Violent Extremism in the Northern Frontier Counties of Kenya: Exploring Human Security as a Sustainable Countering Strategy
Keywords:Northern Frontier Counties, Human Security , Violent Extremism , State-Centrism, Marginalisation
The contemporary rise of terrorism as a form of violent extremism has led the government to adopt a narrow state-centric security approach to mitigate these threats. Violent extremism compromises peace, security, and communal cohesion, and often thrives on human security deficits such as marginalisation and disenfranchisement from the decision-making processes. The prominence of a state-centric security approach has overshadowed the human security dimension of countering violent extremism, thereby compromising state-society relations.

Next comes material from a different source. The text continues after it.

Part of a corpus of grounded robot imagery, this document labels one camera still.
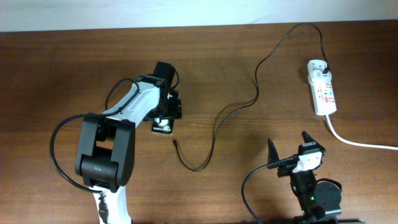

On the contrary, a human security approach which entails freedom from fear and freedom from want, is viewed as a holistic approach to security that secures both the state and society. Less debated, however, is the relationship between countering violent extremism and societal marginalisation as viewed through the lens of human security. This paper argues that the narrow state-centric approach adopted by the Kenyan government in the Northern Frontier Counties has continually marginalised the community living in these counties and is proving unsustainable in countering violent extremism. As a point of departure from this approach, a more human security centred approach is suggested which is likely to be more sustainable in countering violent extremism and more successful in reversing the trend of marginalisation that has arisen from the narrow state-centric approach.